• _Your assignment_: Would you transcribe the records below from the line with "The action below" to the line with "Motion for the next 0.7", ends included, exactly and with nothing more, leaving the pictures out?

(Source records)
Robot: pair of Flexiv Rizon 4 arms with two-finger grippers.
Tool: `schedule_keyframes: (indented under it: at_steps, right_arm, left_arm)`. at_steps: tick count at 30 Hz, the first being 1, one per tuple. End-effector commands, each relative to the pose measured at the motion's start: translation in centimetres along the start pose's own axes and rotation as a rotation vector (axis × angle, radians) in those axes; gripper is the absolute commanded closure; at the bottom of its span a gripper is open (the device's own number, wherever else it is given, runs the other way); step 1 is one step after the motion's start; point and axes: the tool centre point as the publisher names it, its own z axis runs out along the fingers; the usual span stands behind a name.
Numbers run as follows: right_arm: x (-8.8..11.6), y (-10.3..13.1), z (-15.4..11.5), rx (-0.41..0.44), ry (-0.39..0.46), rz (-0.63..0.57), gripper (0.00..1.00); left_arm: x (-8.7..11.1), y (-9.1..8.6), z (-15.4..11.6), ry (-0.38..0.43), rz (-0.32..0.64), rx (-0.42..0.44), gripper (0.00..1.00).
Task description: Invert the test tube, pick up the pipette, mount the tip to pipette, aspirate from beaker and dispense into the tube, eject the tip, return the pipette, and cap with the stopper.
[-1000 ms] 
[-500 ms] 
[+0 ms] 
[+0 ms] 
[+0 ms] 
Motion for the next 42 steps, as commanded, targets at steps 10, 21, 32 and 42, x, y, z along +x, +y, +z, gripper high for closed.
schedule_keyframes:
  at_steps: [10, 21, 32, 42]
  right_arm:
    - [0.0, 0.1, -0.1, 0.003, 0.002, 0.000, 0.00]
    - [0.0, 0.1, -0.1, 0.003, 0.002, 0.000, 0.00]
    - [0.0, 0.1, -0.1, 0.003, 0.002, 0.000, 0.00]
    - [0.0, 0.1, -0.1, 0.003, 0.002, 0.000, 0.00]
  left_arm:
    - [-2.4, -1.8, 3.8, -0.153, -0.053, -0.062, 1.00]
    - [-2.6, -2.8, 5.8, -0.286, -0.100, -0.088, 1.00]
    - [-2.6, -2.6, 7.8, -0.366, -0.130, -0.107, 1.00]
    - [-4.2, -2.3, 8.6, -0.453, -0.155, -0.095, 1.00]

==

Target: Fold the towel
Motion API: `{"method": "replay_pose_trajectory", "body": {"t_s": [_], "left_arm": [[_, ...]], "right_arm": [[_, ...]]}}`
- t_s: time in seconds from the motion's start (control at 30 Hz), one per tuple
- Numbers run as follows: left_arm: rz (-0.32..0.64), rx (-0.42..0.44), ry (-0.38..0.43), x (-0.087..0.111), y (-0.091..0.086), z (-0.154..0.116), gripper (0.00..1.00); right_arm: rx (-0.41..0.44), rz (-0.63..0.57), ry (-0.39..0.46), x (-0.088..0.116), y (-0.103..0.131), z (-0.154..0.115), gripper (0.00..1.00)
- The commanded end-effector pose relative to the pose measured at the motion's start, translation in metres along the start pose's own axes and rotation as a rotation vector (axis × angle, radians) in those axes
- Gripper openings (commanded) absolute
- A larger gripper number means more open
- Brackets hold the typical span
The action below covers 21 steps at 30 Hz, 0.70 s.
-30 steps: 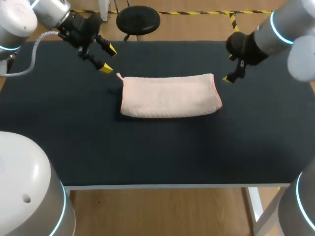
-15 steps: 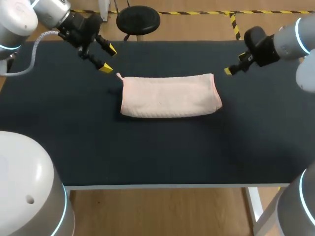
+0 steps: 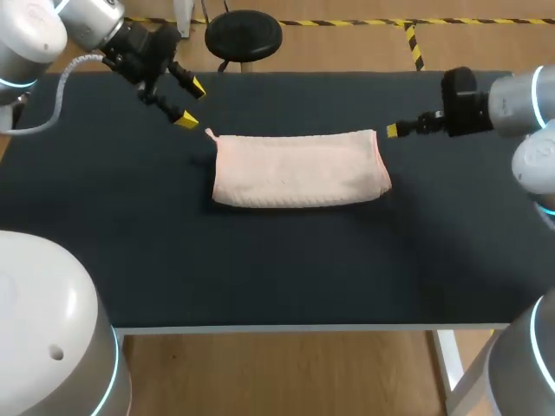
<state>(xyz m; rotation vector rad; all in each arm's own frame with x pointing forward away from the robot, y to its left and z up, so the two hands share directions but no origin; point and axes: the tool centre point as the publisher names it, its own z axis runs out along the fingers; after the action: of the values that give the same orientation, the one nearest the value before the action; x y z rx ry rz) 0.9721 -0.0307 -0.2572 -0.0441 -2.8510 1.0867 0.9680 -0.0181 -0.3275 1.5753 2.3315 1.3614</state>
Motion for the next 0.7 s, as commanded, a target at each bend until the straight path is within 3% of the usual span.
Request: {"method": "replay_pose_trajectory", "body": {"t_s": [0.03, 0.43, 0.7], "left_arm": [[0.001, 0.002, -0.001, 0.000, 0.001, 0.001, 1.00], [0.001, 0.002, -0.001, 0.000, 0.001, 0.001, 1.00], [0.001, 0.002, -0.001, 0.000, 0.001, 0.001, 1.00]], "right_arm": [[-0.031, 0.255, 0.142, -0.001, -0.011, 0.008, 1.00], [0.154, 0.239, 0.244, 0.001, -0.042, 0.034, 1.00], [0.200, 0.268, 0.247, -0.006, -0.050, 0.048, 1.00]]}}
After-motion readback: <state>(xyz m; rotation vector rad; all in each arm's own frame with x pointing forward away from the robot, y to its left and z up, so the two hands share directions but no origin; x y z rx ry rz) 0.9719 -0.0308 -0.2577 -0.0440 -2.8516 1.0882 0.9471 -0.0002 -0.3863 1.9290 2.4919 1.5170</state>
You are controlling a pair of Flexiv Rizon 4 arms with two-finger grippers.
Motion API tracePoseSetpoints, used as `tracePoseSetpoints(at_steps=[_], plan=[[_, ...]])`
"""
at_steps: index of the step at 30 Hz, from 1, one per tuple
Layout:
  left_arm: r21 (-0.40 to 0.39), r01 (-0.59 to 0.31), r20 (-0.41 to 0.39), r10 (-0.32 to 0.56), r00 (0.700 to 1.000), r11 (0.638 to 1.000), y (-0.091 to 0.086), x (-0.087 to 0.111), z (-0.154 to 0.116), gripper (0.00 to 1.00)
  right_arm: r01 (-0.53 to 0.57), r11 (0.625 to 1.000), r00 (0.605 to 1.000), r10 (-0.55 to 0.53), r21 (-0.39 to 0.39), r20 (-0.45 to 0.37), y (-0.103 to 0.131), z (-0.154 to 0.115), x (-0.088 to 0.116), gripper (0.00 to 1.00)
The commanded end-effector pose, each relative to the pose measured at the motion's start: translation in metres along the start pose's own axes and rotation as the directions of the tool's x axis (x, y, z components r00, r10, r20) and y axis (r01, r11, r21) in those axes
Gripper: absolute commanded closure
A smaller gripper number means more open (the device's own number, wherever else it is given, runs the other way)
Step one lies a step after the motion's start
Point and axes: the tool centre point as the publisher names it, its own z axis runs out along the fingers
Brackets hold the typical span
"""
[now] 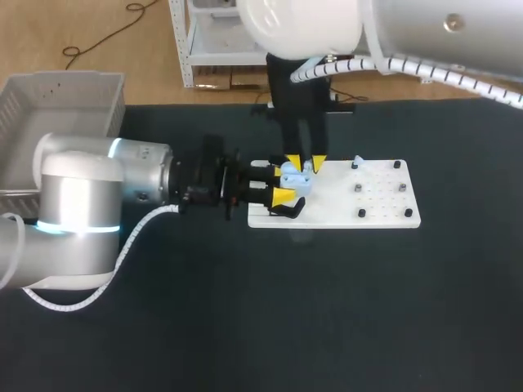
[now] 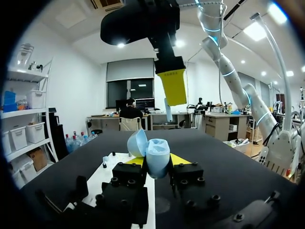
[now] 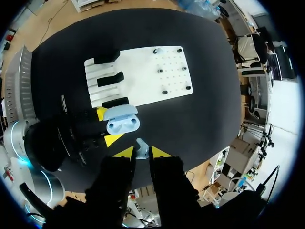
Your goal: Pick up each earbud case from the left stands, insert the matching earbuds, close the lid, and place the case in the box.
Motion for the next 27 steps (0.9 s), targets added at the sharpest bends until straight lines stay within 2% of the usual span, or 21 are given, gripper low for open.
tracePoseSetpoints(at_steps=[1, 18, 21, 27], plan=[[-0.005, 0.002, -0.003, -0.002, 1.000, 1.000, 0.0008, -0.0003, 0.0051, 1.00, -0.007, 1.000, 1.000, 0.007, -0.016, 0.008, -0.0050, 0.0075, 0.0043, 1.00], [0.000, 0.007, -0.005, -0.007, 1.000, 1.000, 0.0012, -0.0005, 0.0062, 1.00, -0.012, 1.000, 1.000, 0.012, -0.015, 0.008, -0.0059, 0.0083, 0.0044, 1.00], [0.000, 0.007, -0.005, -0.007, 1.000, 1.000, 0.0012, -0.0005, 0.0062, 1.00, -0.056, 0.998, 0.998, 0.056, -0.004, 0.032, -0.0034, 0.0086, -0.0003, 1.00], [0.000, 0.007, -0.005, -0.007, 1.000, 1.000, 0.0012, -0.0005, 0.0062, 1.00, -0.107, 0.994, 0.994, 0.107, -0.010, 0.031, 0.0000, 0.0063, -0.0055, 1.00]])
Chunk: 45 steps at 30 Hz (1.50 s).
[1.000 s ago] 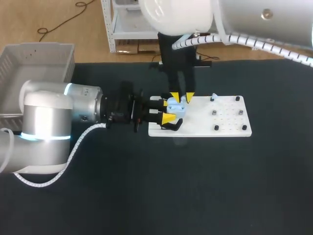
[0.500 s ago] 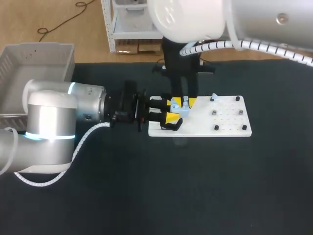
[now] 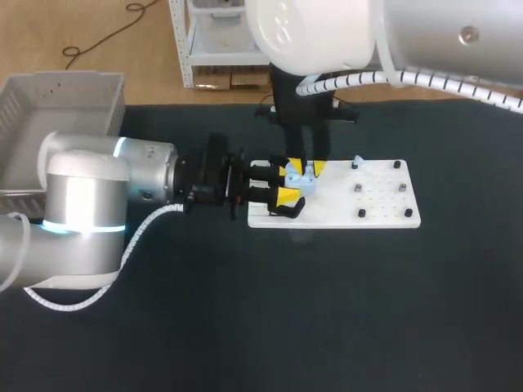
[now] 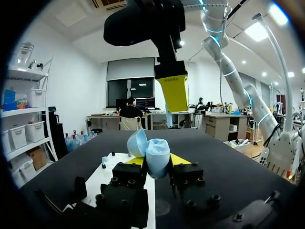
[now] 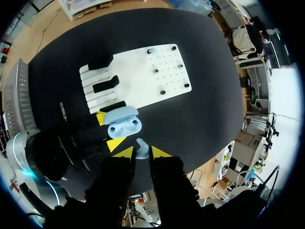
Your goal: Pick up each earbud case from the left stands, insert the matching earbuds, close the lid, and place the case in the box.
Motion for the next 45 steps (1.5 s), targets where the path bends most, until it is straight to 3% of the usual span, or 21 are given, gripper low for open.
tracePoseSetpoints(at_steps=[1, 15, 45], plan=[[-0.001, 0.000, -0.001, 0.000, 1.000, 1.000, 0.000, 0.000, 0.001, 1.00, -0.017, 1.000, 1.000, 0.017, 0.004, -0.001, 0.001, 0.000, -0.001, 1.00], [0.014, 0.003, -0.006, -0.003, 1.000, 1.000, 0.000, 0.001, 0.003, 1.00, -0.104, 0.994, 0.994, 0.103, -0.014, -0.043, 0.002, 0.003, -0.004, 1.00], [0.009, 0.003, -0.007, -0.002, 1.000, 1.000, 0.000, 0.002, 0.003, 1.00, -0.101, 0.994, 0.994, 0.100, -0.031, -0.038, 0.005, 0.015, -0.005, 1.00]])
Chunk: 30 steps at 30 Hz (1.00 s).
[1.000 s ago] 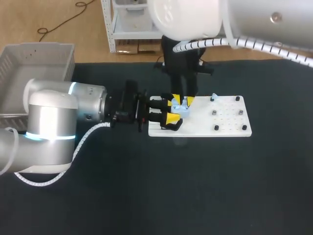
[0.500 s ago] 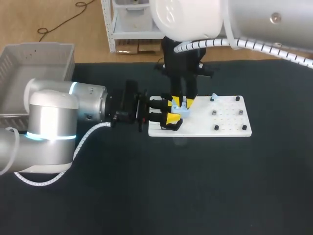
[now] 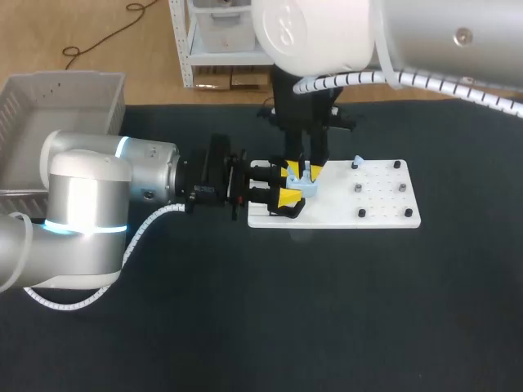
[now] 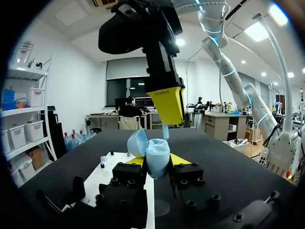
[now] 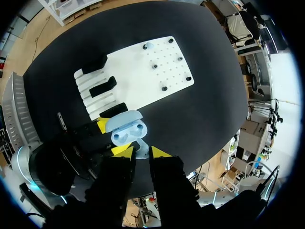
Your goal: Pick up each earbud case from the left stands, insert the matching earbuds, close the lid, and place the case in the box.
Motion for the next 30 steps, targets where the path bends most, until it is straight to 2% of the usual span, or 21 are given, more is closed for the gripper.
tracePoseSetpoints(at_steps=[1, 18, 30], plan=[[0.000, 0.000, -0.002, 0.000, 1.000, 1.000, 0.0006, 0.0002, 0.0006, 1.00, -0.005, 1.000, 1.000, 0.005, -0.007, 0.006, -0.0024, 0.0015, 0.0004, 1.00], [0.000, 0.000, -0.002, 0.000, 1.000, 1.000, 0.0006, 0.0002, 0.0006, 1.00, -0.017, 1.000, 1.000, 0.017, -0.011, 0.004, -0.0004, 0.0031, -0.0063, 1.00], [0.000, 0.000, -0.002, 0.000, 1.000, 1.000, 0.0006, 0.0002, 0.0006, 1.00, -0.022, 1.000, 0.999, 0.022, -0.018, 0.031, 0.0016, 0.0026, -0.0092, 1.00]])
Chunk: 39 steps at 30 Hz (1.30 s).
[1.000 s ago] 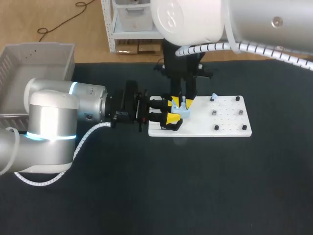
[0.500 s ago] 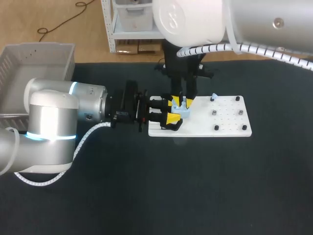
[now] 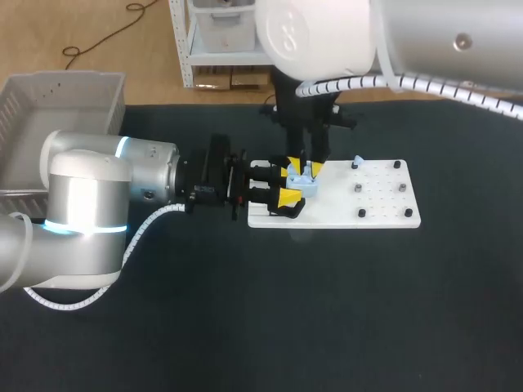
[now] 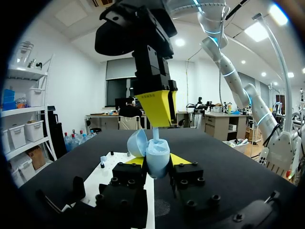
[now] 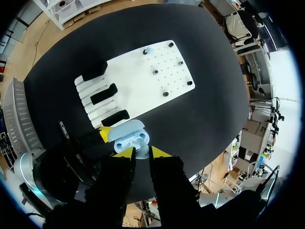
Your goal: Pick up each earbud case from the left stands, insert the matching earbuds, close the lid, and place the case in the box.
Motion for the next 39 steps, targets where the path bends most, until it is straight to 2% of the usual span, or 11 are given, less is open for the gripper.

• _Reply_:
The action below covers 21 steps at 30 Hz, 0.70 s.
-30 steps: 
-15 steps: 
+0 steps: 
<state>(xyz m; rotation vector rad; all in each arm's own frame with x pointing forward away from the robot, y to its left and z up, so the two hands share directions but no origin; point and axes: the tool centre point as the publisher names it, its own z axis runs out along the fingers; after the action: of the values that give the same orientation, the one nearest the value before the action; x y z rx ry rz) 0.9721 -0.0307 -0.2572 -0.0441 -2.8510 1.0867 0.9680 -0.0181 -0.3275 1.5753 2.3315 1.3614</state>
Motion for the next 0.7 s, as commanded, a target at each bend until the straight path is within 3% of the usual span.

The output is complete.